I’ll take that mild annoyance over a pulled hamstring on a play where he was going to be out by 20 feet every time.

  1. dinofrank60 - Feb 17, 2014 at 4:12 PM

    Lack of engagement will get you criticized as fast as anything. Even if you are producing, at a high level, if you are nonchalant, people do not like it. It’s more important to look the part than doing what you do.

    Baseball has an amazing ability to celebrate mediocrity. The guys that eat innings, but are semi-effective get love. The guys that can field their position. but haven’t had a hit in 2 1/2 weeks get love. The guys that sit the bench and are clubhouse guys, but only get a pinch hit on the 32nd day of each month get love. The guys who have great pitch selection and walk, but can’t use that same selection to get hits are adored. The pitchers that get lit up for 2 innings, then they decide to throw at a .240 get lionized.

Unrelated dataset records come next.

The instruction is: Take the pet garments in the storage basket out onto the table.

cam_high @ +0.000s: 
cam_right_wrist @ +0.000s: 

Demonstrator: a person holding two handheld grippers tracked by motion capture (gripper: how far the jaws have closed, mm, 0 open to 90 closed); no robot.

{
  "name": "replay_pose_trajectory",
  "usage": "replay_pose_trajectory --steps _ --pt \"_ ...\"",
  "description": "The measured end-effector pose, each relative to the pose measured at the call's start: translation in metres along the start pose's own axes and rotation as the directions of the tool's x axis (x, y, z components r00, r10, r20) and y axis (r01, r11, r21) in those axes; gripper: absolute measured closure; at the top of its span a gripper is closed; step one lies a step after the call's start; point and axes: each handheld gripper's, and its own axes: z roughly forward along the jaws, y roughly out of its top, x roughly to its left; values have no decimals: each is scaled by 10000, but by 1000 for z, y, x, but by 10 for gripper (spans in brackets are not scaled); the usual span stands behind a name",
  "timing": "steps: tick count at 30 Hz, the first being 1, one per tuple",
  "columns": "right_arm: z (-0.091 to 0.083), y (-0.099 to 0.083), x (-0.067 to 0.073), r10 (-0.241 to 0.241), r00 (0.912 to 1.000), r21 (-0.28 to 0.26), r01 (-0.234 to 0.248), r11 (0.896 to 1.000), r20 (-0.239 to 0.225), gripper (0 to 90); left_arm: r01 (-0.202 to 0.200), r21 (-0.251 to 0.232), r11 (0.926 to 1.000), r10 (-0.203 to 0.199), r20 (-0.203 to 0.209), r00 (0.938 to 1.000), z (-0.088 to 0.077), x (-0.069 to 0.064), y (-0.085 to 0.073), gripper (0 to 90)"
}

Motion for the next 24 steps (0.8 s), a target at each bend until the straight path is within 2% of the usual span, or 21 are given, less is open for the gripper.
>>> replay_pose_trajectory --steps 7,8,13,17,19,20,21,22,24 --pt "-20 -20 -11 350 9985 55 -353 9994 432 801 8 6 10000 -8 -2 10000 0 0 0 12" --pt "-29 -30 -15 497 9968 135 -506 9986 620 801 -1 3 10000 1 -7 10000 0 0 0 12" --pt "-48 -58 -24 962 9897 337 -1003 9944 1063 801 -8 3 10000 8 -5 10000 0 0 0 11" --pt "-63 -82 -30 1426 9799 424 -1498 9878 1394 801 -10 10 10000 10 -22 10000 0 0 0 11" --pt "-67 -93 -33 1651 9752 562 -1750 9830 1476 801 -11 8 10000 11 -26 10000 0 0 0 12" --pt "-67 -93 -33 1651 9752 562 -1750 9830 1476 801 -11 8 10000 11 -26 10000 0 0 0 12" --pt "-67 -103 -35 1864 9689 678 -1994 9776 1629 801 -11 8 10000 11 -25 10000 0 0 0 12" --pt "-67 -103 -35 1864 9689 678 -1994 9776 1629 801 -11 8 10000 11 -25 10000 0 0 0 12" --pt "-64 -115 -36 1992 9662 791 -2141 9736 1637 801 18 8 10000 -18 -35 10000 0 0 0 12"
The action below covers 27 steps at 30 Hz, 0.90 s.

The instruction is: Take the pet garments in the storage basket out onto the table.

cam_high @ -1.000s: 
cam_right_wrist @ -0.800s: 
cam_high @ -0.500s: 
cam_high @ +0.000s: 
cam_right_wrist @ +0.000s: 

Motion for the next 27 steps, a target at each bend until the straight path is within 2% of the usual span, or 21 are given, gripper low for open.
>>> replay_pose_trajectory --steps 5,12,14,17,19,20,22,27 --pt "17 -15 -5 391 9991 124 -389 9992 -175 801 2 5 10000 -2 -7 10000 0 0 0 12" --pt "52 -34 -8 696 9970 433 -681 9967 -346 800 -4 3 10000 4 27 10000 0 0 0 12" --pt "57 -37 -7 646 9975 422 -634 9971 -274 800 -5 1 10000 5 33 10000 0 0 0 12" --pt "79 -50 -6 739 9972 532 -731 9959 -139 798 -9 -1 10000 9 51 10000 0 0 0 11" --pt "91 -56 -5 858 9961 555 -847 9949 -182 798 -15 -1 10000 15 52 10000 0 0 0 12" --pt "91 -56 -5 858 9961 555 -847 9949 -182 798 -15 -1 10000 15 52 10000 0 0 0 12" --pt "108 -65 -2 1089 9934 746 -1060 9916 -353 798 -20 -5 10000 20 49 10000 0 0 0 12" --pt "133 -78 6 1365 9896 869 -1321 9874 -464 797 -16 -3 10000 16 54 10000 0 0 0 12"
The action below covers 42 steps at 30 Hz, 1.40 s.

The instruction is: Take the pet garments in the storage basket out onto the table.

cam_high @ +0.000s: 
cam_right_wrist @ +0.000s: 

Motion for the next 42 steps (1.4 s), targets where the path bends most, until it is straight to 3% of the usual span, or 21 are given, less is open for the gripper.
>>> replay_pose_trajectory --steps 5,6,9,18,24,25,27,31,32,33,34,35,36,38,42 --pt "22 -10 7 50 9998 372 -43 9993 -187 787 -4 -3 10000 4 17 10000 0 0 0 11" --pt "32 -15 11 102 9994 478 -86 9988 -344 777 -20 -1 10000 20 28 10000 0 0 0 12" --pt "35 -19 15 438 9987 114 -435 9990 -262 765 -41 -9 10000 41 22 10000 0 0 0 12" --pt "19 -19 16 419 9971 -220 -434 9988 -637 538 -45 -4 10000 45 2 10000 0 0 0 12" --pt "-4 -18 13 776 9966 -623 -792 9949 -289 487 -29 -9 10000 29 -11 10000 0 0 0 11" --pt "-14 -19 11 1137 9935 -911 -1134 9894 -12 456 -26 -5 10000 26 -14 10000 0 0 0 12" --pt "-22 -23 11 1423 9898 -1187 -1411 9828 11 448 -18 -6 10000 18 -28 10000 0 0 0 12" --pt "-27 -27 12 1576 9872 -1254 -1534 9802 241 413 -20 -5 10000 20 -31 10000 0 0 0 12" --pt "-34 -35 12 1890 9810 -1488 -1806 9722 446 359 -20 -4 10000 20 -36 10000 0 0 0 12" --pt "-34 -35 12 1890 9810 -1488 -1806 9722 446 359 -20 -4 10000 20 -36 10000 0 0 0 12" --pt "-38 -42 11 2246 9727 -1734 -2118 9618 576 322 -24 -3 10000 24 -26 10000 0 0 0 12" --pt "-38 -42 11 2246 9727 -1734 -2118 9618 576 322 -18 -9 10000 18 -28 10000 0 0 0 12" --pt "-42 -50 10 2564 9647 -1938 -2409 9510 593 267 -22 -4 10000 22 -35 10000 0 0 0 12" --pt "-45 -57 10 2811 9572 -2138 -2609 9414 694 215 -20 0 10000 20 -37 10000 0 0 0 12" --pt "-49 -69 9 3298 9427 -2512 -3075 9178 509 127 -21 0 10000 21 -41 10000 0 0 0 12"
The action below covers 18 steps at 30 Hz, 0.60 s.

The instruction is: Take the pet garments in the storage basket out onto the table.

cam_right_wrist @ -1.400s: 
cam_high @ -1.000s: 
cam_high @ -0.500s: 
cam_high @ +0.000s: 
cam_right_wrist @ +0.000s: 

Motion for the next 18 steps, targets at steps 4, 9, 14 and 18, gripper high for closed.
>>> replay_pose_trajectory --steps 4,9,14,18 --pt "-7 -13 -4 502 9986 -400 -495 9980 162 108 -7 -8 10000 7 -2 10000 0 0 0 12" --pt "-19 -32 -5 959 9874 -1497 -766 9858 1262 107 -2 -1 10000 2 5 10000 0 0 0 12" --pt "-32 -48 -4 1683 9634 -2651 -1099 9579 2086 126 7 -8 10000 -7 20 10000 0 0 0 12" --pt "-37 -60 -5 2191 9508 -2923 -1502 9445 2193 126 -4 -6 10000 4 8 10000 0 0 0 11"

The hitters that strikeout 40 times in month, groundout into a DP twice a week, but happen to connect for a homerun when they luck up are stars.

    But we’re supposed to think this is baseball at its best…

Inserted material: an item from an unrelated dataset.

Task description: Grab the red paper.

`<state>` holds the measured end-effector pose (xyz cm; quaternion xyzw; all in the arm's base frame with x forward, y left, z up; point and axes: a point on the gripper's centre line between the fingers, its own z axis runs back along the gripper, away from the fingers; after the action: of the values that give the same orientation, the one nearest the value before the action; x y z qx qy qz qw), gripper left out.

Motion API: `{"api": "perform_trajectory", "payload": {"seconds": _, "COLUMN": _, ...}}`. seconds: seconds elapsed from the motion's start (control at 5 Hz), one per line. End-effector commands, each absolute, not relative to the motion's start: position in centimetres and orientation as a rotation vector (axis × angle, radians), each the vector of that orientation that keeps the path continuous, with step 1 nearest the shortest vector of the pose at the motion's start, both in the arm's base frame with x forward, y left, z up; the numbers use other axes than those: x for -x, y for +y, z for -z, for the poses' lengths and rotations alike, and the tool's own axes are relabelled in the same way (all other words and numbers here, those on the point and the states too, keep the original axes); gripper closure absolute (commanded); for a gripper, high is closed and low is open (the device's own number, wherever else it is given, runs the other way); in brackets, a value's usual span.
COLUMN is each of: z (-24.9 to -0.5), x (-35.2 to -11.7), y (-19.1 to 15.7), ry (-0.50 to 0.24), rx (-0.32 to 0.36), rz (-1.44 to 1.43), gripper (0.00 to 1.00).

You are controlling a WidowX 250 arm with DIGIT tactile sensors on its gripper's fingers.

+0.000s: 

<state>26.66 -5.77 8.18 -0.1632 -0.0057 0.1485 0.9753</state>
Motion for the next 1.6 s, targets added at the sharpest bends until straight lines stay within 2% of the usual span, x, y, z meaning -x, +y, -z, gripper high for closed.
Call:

  2. dinofrank60 - Feb 17, 2014 at 4:15 PM

    Oh, I forgot. Celebrate the unwritten rules. You don’t want to show anybody up, now. It’s not polite to highlight ineffectiveness.

  3. potvinsux - Feb 17, 2014 at 5:01 PM

    I have watched a ton of Yankees games over the years. As far as Cano not running out routine grounders, so what? The times that drove me crazy were when he wouldn’t run out hits to the gap that the fielder would bobble or that would roll through to the wall. He’d end up one base short of where he should have been and end up costing the team a run. Or he’d go into his home run pose only to see the ball hit the top of the wall and he’d end up with a single instead of a stand-up double, or a double instead of a triple. Or worse, get thrown out at second trying to make up for his lack of hustle out of the box. When lack of hustle costs the team a scoring opportunity, that’s bad. Hell of a hitter and fielder though. I wish the Yanks still had him.

  4. musketmaniac - Feb 17, 2014 at 5:37 PM

    bottom line. Seattle got a very good baseball player

  5. mikhelb - Feb 17, 2014 at 5:53 PM

    probably the yankees coaches are still angry that Canó never did what he was told to do. Torre benched him (i think he later entered the game) for not running. Girardi also reprimanded Canó because he wouldn’t listen and more than once it was apparent he would only listen to what his dad told him to do (his dad’s opinion was: jog in routine plays). Maybe somebody else remembers those times were it was commented during yankees games about that issue.

    Jeter injuried himself running head first into third base to take an extra base which before had helped them win a few games, the same play for which Damon was praised during the 2009 world series. Hustling can lead to injuries when players dont usually hustle and want to do it all of a sudden, but for players who hustle everyday it can be no different than training drill. there are then those fragile players and it wont matter if they hustle or not, they will injure anyway.

  6. 4cornersfan - Feb 18, 2014 at 2:51 AM

    My thought on the subject is that ballplayer is paid to get on base. Rationalizing a lack of hustle on the basepaths by saying that he avoided a possible hamstring injury is a slippery slope. It can be used to justify a lack of effort in other areas of the game. Cano rarely looked to take an extra base on singles and it bit him on several notable occasions when the fielder bobbled the ball. Long is correct, Cano’s legacy will be forever scarred by his inability to understand how important the issue is to ballplayers and fans.